Pour le chef de l’État, Habib Achour, qui a connu la prison et la déportation sous le protectorat, devait être puni et surtout comprendre qui est le chef. De son côté, Achour gère la centrale avec la même poigne autoritaire et charismatique que celle avec laquelle Bourguiba dirige le pays, et pratique le mélange des genres, mettant à profit son rang au Néo-Destour pour obtenir une participation plus large de l’UGTT au sein de certaines instances nationales.

Dans les années 1970, la crise économique met fin à l’embellie : le gouvernement durcit le ton face aux grèves et aux revendications, sans tenir compte des réactions de la base. Celle-ci donne de la voix lors du Congrès de mars 1977 où, pour signifier une rupture nette avec le pouvoir, les dirigeants du bureau exécutif – dont Habib Achour – déchirent leur carte du parti.

26-Janvier : Bourguiba tente un passage en force

Le 26 janvier 1978, la grève générale est violemment réprimée par l’armée, appelée à la rescousse par le gouvernement. Des centaines de morts et d’innombrables blessés jonchent les rues, marquant à jamais la mémoire.

Habib Bourguiba tente un passage en force et fait arrêter un millier de syndicalistes, dont Habib Achour, qui sera déféré devant la cour de sûreté de l’État. Celle-ci le condamne à une peine de dix ans de travaux forcés, qui sera levée par une grâce présidentielle en août 1979.

Bourguiba, entre temps, a placé des hommes qui lui sont tout acquis à la direction de la remuante centrale. Mais la manœuvre ne prend pas. C’est même un tel échec qu’en 1981, le leader de la Tunisie moderne est contraint d’accepter le retour de Habib Achour aux commandes de l’UGTT.
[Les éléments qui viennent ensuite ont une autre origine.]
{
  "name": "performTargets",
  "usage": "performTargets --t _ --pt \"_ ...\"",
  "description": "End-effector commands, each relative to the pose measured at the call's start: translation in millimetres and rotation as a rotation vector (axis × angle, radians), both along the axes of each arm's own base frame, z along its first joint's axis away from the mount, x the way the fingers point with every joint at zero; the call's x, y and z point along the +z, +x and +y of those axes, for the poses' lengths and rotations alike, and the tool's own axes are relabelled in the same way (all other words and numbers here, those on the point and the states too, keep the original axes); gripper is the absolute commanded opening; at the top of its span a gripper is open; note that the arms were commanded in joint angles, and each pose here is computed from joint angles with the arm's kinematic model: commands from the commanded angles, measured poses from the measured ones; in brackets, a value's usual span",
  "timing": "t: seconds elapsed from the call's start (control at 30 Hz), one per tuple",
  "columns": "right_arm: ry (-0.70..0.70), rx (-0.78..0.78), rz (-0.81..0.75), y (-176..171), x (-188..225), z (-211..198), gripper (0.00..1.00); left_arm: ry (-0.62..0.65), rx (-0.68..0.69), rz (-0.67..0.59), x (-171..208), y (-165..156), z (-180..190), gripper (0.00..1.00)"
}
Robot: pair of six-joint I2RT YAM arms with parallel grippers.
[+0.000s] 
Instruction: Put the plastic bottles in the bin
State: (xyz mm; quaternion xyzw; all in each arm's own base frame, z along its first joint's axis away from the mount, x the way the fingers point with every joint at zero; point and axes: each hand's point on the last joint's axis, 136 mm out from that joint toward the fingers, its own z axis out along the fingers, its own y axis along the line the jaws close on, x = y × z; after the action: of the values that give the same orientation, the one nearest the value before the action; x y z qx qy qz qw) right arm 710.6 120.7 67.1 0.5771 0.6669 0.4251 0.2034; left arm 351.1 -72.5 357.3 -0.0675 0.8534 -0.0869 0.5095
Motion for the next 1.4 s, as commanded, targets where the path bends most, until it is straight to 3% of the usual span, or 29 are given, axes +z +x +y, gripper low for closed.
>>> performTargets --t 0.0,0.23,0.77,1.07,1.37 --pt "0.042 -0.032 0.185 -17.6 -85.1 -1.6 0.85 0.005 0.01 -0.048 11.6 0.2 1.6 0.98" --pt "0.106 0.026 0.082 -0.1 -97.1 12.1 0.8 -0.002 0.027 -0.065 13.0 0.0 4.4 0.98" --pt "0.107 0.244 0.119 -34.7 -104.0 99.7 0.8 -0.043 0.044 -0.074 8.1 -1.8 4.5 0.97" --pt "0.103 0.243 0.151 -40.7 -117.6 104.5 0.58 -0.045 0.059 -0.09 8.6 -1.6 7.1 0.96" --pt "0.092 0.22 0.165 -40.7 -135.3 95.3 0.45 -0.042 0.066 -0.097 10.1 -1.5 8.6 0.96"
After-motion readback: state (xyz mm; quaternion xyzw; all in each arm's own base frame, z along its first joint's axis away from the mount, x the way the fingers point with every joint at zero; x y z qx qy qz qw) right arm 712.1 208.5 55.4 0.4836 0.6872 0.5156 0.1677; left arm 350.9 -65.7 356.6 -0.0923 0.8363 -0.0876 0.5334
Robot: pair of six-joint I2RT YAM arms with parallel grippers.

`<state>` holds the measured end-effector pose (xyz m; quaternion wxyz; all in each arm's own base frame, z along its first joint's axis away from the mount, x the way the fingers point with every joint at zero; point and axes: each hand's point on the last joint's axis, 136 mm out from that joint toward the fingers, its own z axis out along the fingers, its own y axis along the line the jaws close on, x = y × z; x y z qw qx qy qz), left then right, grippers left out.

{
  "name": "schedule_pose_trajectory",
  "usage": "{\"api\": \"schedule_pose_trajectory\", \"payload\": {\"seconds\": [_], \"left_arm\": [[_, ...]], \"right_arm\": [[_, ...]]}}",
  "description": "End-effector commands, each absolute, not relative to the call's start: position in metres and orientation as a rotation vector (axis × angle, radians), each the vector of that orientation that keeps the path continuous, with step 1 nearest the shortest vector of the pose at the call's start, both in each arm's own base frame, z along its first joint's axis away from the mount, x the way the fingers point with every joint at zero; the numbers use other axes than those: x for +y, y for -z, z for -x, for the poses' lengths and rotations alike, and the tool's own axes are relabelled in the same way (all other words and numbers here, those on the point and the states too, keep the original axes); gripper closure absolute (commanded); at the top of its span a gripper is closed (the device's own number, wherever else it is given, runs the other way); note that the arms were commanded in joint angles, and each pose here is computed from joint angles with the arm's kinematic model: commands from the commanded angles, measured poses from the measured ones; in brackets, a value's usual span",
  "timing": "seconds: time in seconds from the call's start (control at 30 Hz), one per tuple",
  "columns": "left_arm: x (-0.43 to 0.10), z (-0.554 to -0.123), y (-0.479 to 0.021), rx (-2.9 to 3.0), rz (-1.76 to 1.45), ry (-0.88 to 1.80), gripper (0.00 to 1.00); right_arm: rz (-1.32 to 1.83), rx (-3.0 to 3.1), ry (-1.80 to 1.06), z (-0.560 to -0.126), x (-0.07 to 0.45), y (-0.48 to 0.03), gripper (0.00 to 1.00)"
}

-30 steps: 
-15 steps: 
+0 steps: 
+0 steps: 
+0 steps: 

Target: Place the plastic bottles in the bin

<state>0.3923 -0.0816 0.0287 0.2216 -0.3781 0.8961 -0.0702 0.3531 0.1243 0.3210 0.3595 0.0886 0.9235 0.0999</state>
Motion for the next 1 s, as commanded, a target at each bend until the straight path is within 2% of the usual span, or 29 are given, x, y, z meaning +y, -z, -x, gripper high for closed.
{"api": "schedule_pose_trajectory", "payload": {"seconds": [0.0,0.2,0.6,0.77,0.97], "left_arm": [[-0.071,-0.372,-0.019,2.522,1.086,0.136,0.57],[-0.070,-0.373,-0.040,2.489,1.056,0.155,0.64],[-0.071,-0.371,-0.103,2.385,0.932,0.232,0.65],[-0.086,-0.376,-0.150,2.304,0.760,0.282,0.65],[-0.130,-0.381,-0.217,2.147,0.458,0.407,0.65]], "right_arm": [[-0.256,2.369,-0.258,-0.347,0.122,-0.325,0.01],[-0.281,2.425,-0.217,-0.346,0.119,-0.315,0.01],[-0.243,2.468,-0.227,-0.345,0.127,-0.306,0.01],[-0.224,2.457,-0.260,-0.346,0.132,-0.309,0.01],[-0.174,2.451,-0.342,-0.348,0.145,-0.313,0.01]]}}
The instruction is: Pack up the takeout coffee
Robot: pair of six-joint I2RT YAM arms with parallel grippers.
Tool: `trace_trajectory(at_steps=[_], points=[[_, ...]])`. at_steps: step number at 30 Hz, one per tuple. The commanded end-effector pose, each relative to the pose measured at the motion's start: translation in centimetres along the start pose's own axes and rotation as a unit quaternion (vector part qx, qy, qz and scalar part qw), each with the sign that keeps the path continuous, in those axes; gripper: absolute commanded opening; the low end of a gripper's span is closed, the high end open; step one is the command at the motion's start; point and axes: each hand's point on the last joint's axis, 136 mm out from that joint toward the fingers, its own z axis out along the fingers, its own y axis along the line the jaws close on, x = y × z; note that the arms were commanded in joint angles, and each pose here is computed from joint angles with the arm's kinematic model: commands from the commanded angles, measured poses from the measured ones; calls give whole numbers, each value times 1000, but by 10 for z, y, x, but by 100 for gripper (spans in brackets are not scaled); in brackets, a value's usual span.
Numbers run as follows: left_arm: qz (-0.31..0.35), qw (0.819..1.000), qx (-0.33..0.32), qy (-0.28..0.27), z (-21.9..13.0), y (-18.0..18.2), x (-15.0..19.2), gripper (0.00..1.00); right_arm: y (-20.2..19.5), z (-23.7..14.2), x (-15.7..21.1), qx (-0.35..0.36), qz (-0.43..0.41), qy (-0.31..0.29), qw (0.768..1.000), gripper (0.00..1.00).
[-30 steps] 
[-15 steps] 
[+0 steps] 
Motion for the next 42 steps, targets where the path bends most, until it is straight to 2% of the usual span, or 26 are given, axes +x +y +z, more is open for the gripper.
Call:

Dernier retour à la tête de l’UGTT

Le natif d’El-Abbassia doit se défaire des éléments les plus compromis, puis remettre en marche l’appareil en apaisant les conflits internes qui divisent les hommes de la place Mohamed-Ali, où certains sont plus que déterminés.

La révolte du pain, qui éclate spontanément le 29 décembre 1983, soulève tout le pays et rebat les cartes. Le pouvoir met à distance l’UGTT et, de nouveau, condamne lourdement des dirigeants syndicaux. Débute alors pour la centrale une nouvelle étape. Elle est à la recherche d’un second souffle, loin des figures des pères fondateurs qui vont s’estompant. Un sentiment accentué par le départ à la retraite de Habib Achour en 1989.

Son legs sera incontesté et encore aujourd’hui, certains rappellent que le « vieux lion » était un homme de conviction qui s’était interdit certaines compromissions qu’il estimait indignes. Pour lui, il ne s’agissait pas « de vaincre à tout prix mais de rester debout, la tête haute, pour susciter des vocations à même de garder le cap ». Une position qui a inspiré les dirigeants de l’UGTT dans les dernières années.